Federal Elections: kickoff next week

stephen-harper-repondu-rumeurs-lancantThe contenders for the premiership will have plenty of time to make their case to voters: the Harper government would trigger a general election next Sunday or Monday, inaugurating the same time a long campaign of almost 80 days.

Harper responded yesterday to the rumors by launching, in jest, that he does not “speculates on [its] own actions.”

According to CBC, the Prime Minister will visit the governor general in four or five days to request the dissolution of Parliament, after a little more than four years as head of government.

Under the fixed-date elections Act, elections must take place on 19 October. A 11-week campaign therefore precede the big day, one of the longest in Canadian history.

The latest polls give the New Democratic Party and the Conservative Party of Canada virtually tied for the lead, followed at some distance by the Liberal Party of Canada. The Bloc Québécois, newly led by Gilles Duceppe, collects 19% of support in Quebec, according to the latest poll Léger.

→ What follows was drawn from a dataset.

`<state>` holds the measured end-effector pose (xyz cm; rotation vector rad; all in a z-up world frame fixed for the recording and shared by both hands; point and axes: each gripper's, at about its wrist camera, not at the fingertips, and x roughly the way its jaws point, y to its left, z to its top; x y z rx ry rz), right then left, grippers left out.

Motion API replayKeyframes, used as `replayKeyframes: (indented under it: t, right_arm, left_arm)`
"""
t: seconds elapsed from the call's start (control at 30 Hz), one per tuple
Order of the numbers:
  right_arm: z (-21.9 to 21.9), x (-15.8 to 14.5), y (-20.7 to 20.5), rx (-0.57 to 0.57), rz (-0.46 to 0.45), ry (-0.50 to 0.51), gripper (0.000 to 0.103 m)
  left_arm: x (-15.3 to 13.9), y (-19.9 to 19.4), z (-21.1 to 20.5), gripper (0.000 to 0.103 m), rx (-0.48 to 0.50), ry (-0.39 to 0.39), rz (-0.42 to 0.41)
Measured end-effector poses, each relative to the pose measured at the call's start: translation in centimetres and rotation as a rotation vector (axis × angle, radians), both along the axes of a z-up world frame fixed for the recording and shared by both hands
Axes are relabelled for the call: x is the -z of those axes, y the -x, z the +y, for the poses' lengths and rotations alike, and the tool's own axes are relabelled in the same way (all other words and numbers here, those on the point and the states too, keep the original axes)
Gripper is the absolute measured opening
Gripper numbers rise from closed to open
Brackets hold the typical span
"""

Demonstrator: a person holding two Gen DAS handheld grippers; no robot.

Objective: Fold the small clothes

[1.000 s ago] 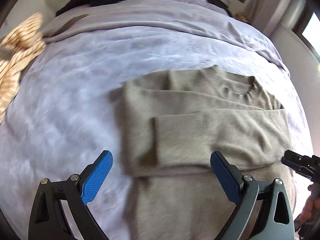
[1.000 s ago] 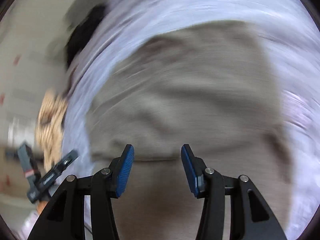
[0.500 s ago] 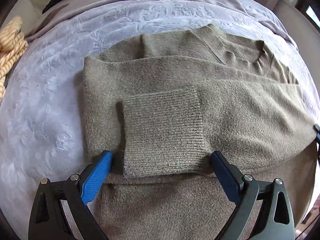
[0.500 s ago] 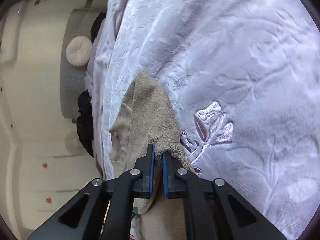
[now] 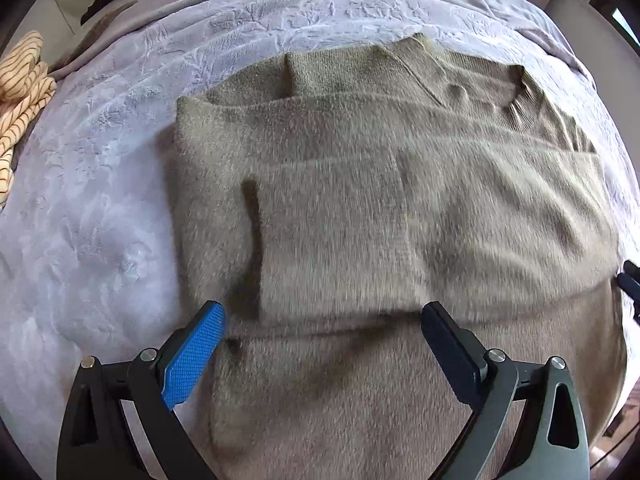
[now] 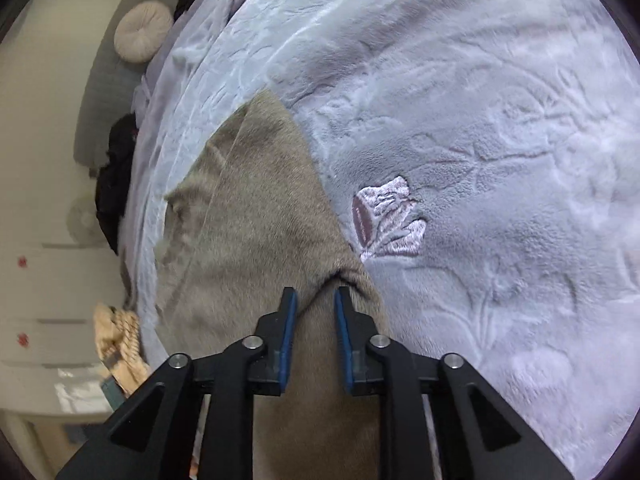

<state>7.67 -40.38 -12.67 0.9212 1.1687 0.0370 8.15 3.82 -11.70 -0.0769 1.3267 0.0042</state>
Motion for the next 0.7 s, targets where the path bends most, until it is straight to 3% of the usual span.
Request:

Yesterday, no one in government or the Conservative Party of Canada has wanted to confirm the information of the CBC.

However, it was possible to confirm that Catherine Loubier – French spokesperson Stephen Harper – and Rob Nicol – his director of communications – no longer working in the Office of the Prime Minister temporarily. Ms. Loubier confirmed to La Presse that she was now working for the Conservative Party of Canada. “I have no comment at this point, is merely to say. Stay tuned! ”

As for Mr. Nicol, he claims to be “prolonged absence” until October 20, the day after the date set for the election.

It was also possible to confirm that a large conservative gathering will take place on Sunday in the Montreal riding of Mount Royal, a seat representing a high proportion of Jewish voters, the Conservatives have in their sights for some time.

In an interview with the economic chain Bloomberg TV yesterday, Mr. Harper has refused to comment on the possibility of an election being called imminently.

“There is an important decision that Canadians will take on 19 October. We said it a few years it would be the election date. This will be the election date. ”

The opposition says ready

As for the federal opposition parties, it has expressed willingness to engage in election campaign when the Prime Minister would visit the governor general.

“We traveled a lot around the country recently, explained Thomas Mulcair CBC. People want change in Ottawa and the NDP is able to replace the policy of fear and confrontation Stephen Harper. ”

The same media relayed the words of Liberal MP Marc Garneau, who was responding on behalf of his party. “We are all in the country right now. The difference is that it will cost taxpayers more money “, denounced it.

Gilles Duceppe, in cycling tour with the PQ leader Pierre Karl Péladeau, said he wanted to continue his visits everywhere in Quebec. “An election campaign is to be on tour, meet with citizens, hear their concerns and bring our proposals. So we will continue to do that, “he explained.